InternetUPDATE: This issue has since been resolved.
As of last night, something is wrong with the W3C’s HTML5 validator and RDFa prefix syntax (maybe). Previously validating pages that employ either the html prefix tag, or Dublin Core schemas no longer validate.
Broken HTML5 prefix
This is how I currently employ RDFa Dublin Core metadata properties on my pages (and will be on Rubenerd.com soon):
<html prefix="dc: http://purl.org/dc/elements/1.1/"> [..] <meta property="dc:date" content="[some timestamp]" />
Doing so now generates this error:
“Element meta is missing required attribute name”
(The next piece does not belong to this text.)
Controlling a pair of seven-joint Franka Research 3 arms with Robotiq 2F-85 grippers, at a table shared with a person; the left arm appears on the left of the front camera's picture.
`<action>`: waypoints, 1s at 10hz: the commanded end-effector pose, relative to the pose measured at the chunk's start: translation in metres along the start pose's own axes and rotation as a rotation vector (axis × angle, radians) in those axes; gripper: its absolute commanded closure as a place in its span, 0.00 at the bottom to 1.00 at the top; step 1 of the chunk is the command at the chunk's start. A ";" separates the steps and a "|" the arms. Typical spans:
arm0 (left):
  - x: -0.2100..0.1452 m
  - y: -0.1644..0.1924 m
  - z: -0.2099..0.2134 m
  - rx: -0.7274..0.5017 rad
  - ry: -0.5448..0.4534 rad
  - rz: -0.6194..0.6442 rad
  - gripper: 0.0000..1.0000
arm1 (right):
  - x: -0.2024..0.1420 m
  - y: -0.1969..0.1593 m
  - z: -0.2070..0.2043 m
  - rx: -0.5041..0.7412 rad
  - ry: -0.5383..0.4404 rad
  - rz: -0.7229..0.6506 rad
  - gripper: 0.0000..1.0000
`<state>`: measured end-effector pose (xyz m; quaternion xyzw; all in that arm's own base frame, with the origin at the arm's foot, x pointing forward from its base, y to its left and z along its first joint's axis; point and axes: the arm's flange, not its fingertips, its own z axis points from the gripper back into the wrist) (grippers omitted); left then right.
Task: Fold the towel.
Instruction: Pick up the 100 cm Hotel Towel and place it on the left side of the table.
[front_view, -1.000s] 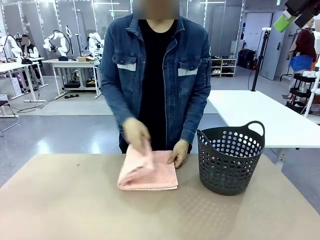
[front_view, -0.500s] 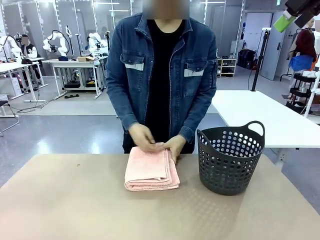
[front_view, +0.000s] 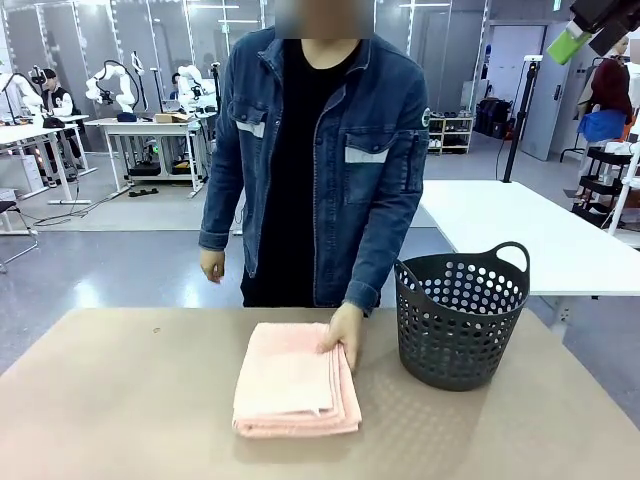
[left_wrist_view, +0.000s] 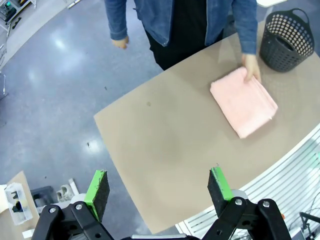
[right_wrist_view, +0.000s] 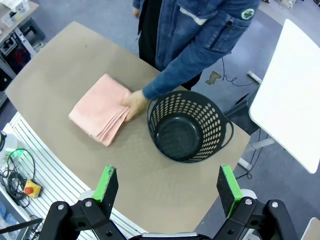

Attributes for element meta: name http-equiv content charset
The “property” attribute is now no longer even listed. Huh.
Broken HTML5 schemas
If you replace RDFa syntax with a schema link (such as to Dublin Core), and replace the meta properties with meta names:
<link rel="schema.DC" href="http://purl.org/dc/elements/1.1/" /> <link rel="schema.DCTERMS" href="http://purl.org/dc/terms/" /> [..] <meta name="DC.date" content="[some timestamp]" />
You get this error:
“Bad value schema.dc for attribute rel on element link: The string schema.dc is not a registered keyword or absolute URL.”
I am unsure how to proceed. If this is an error in the evolving, beta HTML5 validatior, I’ll understand. If instead they’ve decided RDFa-like syntax can’t tango with HTML5 after all, I won’t be a very happy munchkin.